To use the SpatialTierUpdateProcessor, a user must add the following to their solrconfig.xml:

<updateRequestProcessorChain>
    <processor class="org.apache.solr.spatial.tier.SpatialTierUpdateProcessorFactory">
      <str name="latField">lat</str>
      <str name="lngField">lng</str>
      <str name="tierPrefix">_tier_</str>
      <int name="startTier">9</int>
      <int name="endTier">17</int>
    </processor>
    <processor class="solr.RunUpdateProcessorFactory"/>
    <processor class="solr.LogUpdateProcessorFactory"/>
  </updateRequestProcessorChain>

And to their schema.xml:

<field name="lat" type="sdouble" indexed="true" stored="true" required="true" multiValued="false" />
<field name="lng" type="sdouble" indexed="true" stored="true" required="true" multiValued="false" />
<dynamicField name="_tier_*" type="sdouble" indexed="true" stored="false"/>

DistanceFieldValueSource

Solr user’s naturally want to see in the search results how far each document is from the center of their search. Without it, whats the point really. But distances are not fields that can be added to documents – they change from one search to the next. Further complicating the problem, Solr does not currently support anyway of adding arbitrary information to search results, only the search response, but that goes against our goal of minimizing the effect of integrating Spatial Lucene.

The solution to this included in SOLR-773 is the idea of the FieldValueSource and FieldValueSourceRegistry. FieldValueSources, which are registered with the FieldValueSourceRegistry at query time, are used by each ResponseWriter to add new fields consisting of arbitrary data, to the search results at query time. Hence the DistanceFieldValueSource, which reads the distances stored in the SpatialFilter, is able to add the calculated distances to the results being returned by Solr, as though they were another field in the documents.

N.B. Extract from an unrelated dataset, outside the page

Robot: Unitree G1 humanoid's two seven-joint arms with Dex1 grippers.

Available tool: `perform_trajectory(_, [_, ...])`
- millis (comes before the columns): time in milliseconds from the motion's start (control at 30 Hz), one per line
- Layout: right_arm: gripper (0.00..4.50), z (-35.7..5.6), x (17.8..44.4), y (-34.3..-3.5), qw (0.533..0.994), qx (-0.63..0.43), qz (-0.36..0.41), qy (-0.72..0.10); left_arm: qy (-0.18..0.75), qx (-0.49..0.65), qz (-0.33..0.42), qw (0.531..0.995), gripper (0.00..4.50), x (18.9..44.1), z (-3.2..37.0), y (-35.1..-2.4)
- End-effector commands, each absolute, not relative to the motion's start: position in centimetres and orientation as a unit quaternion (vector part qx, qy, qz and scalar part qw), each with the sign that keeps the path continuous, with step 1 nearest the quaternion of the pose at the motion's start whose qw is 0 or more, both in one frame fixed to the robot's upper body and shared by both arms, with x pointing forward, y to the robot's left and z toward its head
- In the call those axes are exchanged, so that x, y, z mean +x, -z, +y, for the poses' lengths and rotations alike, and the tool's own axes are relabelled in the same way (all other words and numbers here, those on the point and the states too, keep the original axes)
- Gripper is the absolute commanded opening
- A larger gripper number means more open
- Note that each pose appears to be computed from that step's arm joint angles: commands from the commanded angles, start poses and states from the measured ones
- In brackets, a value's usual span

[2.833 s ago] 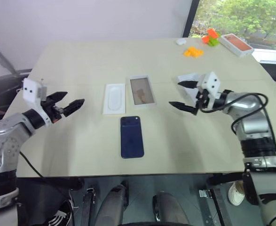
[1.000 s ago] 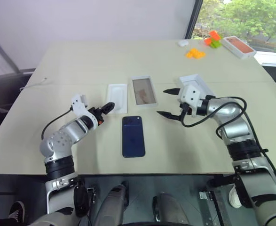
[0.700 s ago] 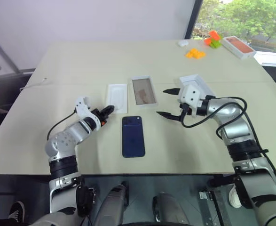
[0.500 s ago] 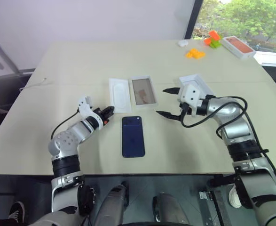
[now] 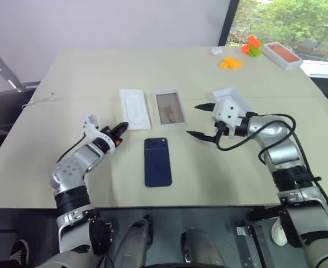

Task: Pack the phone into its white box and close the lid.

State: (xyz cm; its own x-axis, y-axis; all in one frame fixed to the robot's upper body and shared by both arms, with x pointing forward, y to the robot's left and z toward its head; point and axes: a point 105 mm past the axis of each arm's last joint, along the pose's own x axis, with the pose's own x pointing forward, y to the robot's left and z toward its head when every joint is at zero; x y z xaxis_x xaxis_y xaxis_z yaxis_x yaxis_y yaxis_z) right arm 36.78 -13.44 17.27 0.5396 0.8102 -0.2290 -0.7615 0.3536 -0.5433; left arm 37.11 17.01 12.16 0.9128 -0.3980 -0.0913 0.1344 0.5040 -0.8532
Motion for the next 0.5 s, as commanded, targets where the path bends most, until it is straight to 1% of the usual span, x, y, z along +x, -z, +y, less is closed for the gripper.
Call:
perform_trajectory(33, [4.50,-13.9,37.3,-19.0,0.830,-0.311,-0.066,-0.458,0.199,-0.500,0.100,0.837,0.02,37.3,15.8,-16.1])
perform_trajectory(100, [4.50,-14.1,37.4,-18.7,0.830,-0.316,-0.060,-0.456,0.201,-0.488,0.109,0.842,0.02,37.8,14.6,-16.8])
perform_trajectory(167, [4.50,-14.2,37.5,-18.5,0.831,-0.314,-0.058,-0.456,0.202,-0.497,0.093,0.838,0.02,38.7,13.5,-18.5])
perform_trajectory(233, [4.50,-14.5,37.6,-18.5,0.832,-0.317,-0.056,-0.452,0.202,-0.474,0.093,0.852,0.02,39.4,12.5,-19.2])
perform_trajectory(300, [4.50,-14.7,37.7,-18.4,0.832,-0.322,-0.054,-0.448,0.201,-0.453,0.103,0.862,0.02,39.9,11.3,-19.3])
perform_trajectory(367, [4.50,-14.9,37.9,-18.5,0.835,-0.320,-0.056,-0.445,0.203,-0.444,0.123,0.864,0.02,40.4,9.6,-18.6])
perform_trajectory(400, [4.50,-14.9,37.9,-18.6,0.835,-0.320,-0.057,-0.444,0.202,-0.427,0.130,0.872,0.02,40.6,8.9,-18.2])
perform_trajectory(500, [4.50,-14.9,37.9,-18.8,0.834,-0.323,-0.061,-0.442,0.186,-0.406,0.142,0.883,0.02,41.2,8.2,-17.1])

To use the DistanceFieldValueSource, simply include distanceField=geo_distance&fl=geo_distance in search requests.

Multi-Threaded Configuration

In addition to these 3 components, Local Solr allows the user to configure how many threads are given to Spatial Lucene for its multi-threaded filtering. This can be done by first configuring Solr’s ExecutorService (also introduced in SOLR-773) by adding the following to the solrconfig.xml:

<executorService corePoolSize="2" maxPoolSize="10" keepAlive="2"/>

and then by including the parameter threadCount in search requests, stating how many threads Spatial Lucene should use to process the request e.g. threadCount=2

Conclusion and Future of Spatial Search

Hopefully I have shown you how extensive and mature the support for spatial search in Lucene and Solr has become and that with not much effort, your Solr users will be able to search for pizza delivery shops near their house. I would love to hear from anyone who is using either LUCENE-1732 or SOLR-773.

Future versions of these patches may include support for search with regular polygons, and the introduction of distance facets, allowing Solr users to be able to filter their results based on the calculated distances.